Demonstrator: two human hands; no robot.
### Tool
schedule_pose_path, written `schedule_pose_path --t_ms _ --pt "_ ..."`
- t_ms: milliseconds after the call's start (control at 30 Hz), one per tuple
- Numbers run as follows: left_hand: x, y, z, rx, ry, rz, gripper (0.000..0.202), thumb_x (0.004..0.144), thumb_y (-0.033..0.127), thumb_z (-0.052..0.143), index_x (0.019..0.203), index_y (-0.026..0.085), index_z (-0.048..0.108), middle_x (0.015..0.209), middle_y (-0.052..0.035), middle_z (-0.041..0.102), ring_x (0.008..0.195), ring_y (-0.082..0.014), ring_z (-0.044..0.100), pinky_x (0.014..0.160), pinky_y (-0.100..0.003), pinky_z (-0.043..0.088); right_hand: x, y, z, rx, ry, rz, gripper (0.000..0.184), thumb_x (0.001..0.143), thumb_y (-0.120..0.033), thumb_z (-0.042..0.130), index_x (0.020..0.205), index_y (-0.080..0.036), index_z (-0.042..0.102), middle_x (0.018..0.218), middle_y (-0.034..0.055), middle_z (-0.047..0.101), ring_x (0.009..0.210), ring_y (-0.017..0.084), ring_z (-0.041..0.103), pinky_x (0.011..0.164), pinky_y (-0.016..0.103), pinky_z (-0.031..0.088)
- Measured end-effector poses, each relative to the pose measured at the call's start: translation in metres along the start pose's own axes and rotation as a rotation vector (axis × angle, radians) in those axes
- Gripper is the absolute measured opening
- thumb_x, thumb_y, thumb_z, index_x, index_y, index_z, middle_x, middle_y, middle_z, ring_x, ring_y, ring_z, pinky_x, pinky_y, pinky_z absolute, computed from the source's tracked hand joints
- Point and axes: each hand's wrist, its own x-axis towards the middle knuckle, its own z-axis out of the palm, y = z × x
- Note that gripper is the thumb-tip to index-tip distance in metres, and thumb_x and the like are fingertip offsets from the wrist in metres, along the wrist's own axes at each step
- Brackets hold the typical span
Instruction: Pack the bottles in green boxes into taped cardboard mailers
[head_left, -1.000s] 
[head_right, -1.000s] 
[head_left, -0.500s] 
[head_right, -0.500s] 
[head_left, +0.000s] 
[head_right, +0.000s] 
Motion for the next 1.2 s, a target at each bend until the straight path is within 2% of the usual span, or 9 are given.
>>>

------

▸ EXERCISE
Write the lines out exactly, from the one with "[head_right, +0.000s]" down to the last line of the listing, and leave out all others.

▸ OUTPUT FOR THIS TASK
[head_right, +0.000s] 
Motion for the next 1.2 s, a target at each bend until the straight path is within 2% of the usual span, or 9 are given.
>>>

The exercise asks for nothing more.